A segunda das ocorrências foi um pouco mais alarmante, embora tenha a aparência de sair das histórias mais convencionais de casas assombradas. Tanto Paul Tuttle quanto eu ouvimos na casa, em momentos estranhos da noite, particularmente enquanto o cadáver de seu tio estava ainda lá, o som de passos acolchoados, mas com algo esquisito neles: não era como se os passos fossem dentro da casa, mas passos de alguma criatura de tamanho quase além da concepção do homem, andando uma boa distância nos subterrâneos, de modo que o som na verdade vibrava na casa, a partir das profundezas da terra abaixo desta. E quando faço referência a passos, é apenas por falta de uma melhor palavra para descrever os sons, pois não eram passos limpos mas sons esponjosos, gelatinosos, chapinhantes, feitos com a força de tanto peso, que o consequente tremor de terra naquele lugar não era mais que isso. Mas agora o barulho se foi, coincidentemente logo após termos despachado o cadáver de Amos Tuttle, 48 horas antes do planejado.

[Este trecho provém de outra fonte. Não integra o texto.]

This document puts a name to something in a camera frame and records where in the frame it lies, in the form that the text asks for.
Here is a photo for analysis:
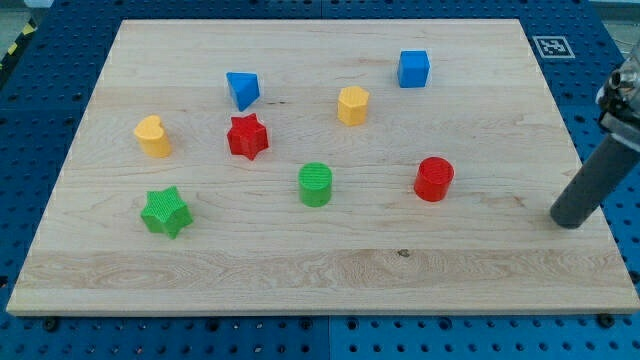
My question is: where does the green star block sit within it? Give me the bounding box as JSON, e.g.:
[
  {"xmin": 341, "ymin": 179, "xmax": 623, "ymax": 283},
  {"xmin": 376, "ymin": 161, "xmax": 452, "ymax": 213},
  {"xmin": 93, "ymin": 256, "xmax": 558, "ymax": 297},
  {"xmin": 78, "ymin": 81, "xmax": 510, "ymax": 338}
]
[{"xmin": 140, "ymin": 186, "xmax": 193, "ymax": 239}]

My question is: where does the green cylinder block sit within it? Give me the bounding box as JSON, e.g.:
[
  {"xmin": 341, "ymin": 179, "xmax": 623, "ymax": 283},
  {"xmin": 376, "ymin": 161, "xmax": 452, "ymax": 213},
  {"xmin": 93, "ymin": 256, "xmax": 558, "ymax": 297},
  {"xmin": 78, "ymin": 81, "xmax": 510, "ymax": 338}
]
[{"xmin": 298, "ymin": 162, "xmax": 332, "ymax": 207}]

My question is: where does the metal robot end effector mount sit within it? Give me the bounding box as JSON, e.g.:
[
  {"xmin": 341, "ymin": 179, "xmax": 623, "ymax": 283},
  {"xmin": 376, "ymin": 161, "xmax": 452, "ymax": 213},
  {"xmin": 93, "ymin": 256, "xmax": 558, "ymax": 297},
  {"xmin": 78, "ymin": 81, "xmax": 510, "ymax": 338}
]
[{"xmin": 596, "ymin": 43, "xmax": 639, "ymax": 151}]

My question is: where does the white fiducial marker tag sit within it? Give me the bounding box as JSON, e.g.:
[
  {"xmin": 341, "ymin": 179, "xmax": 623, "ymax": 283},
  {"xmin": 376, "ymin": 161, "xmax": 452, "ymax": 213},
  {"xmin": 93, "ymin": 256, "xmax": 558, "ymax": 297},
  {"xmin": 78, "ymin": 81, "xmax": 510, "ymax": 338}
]
[{"xmin": 533, "ymin": 35, "xmax": 575, "ymax": 59}]

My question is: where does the yellow heart block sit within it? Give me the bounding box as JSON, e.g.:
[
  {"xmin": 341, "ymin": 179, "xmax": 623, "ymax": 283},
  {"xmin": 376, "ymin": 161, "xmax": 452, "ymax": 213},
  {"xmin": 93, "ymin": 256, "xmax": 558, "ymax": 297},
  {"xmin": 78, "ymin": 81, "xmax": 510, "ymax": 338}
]
[{"xmin": 133, "ymin": 114, "xmax": 172, "ymax": 158}]

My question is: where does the yellow pentagon block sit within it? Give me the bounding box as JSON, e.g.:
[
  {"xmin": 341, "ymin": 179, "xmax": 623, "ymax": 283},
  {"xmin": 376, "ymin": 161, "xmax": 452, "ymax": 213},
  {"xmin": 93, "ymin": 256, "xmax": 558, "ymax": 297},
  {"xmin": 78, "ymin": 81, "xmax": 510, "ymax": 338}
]
[{"xmin": 337, "ymin": 86, "xmax": 370, "ymax": 126}]

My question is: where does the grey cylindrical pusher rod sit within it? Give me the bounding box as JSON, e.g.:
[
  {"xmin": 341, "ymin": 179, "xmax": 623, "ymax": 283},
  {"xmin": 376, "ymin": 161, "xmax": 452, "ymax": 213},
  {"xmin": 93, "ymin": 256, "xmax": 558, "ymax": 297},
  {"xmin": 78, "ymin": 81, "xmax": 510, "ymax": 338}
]
[{"xmin": 550, "ymin": 134, "xmax": 639, "ymax": 229}]

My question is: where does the red star block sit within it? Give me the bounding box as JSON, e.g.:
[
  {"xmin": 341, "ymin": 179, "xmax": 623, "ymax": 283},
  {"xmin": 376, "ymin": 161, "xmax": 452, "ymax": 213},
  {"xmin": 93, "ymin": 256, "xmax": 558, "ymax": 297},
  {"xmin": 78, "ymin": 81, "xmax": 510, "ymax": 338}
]
[{"xmin": 227, "ymin": 113, "xmax": 269, "ymax": 160}]

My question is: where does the blue cube block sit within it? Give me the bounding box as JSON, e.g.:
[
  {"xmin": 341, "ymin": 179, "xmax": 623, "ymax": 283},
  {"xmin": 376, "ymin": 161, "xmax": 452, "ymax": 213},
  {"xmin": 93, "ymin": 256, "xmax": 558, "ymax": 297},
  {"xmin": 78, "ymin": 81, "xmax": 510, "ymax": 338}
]
[{"xmin": 397, "ymin": 50, "xmax": 430, "ymax": 88}]

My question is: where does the wooden board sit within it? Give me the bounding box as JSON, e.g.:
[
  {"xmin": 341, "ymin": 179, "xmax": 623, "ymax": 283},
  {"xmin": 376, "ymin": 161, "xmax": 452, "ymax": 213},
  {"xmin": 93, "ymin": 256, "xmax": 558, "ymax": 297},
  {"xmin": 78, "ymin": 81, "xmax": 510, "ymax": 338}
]
[{"xmin": 7, "ymin": 19, "xmax": 639, "ymax": 317}]

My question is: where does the blue triangle block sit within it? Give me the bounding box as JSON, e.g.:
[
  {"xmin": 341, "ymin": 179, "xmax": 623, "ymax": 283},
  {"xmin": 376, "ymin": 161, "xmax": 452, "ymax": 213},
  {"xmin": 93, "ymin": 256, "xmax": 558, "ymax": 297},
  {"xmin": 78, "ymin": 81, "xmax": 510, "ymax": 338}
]
[{"xmin": 226, "ymin": 72, "xmax": 260, "ymax": 111}]

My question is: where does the red cylinder block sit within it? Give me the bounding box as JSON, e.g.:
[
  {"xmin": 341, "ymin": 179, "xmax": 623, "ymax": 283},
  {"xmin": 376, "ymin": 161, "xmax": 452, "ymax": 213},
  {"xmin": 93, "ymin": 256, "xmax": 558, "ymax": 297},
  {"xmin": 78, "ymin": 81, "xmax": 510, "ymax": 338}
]
[{"xmin": 414, "ymin": 157, "xmax": 455, "ymax": 202}]

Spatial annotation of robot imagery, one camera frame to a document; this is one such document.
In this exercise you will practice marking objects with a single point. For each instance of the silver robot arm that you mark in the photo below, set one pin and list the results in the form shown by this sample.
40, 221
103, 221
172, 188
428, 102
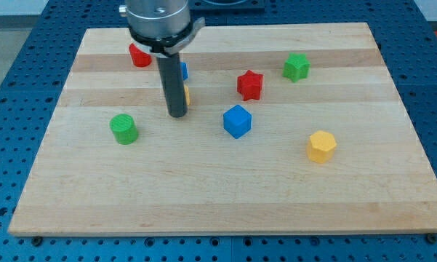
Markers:
163, 28

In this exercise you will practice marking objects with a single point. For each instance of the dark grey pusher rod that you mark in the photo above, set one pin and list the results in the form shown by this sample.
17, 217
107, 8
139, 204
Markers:
173, 86

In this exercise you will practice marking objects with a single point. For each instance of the yellow heart block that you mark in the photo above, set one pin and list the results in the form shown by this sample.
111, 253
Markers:
187, 95

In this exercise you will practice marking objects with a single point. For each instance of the yellow hexagon block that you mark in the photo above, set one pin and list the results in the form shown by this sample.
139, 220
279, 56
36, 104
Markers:
321, 146

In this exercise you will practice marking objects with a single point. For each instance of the green star block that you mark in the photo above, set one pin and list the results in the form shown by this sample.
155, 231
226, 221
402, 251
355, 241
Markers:
296, 67

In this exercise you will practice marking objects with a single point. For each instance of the blue block behind rod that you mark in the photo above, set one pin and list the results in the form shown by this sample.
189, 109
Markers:
184, 69

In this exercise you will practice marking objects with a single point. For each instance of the green cylinder block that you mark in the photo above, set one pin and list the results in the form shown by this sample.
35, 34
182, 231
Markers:
124, 129

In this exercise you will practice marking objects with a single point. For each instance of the red star block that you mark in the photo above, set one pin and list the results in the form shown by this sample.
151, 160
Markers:
249, 85

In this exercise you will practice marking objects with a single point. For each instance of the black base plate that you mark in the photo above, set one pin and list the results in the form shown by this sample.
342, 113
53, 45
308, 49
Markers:
208, 5

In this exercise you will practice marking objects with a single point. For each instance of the blue cube block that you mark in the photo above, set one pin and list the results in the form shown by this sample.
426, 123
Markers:
237, 121

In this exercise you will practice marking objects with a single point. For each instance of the wooden board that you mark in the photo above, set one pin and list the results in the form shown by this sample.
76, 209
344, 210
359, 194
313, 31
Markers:
189, 176

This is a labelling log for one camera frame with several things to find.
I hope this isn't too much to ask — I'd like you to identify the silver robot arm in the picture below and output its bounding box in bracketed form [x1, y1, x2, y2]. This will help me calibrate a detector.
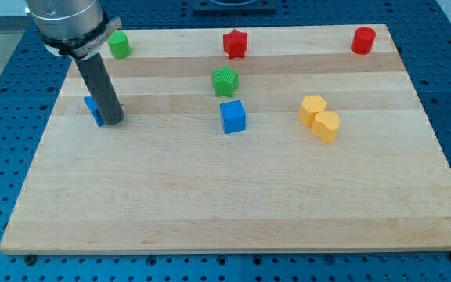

Os sons, classificamos como apenas os assentamentos da terra ao longo da costa distante, não só porque não demos muito importância a eles, mas devido à coisa final que aconteceu antes de Paul Tuttle tomar posse oficial da velha casa na Estrada Aylesbury.


A última coisa foi a mais chocante de todas, e dos três que a presenciaram, apenas eu permaneço vivo hoje, já que o doutor Sprague faz um mês de morto hoje, mas na época fora ele que observou e disse, “Enterre-o logo!” E assim o fizemos, pois as mudanças no corpo de Amos Tuttle eram macabras além da compreensão, especialmente horríveis no que sugeriam, e assim porque o corpo não estava caindo em decadência visível, mas mudando sutilmente para outra coisa, infundindo-se de uma iridescência esquisita, que escurecia até o ponto de parecer quase ébano, e a aparência da carne de suas mãos inchadas e de seu rosto mostrava o crescimento de pequenas escamas. Da mesma forma haviam mudanças no formato de sua cabeça; parecia alongar-se, assumir uma forma curiosa e pisciana, acompanhada de uma leve emanação de cheiro de peixe, saindo do caixão; e o fato dessas mudanças não serem mera imaginação foi chocantemente comprovado quando o corpo foi depois encontrado no lugar para onde seu maligno sucessor havia levado, e lá, finalmente apodrecendo, outros viram comigo as terríveis e sugestivas mudanças que haviam ocorrido, embora devam dar graças que não tenham conhecimento do que aconteceu antes. Mas no período em que Amos Tuttle estava na casa velha, não haviam pistas do que estava para acontecer, e fomos rápidos em fechar o caixão e mais rápidos ainda em levá-lo até o mausoléu dos Tuttle, coberto de hera, no cemitério de Arkham.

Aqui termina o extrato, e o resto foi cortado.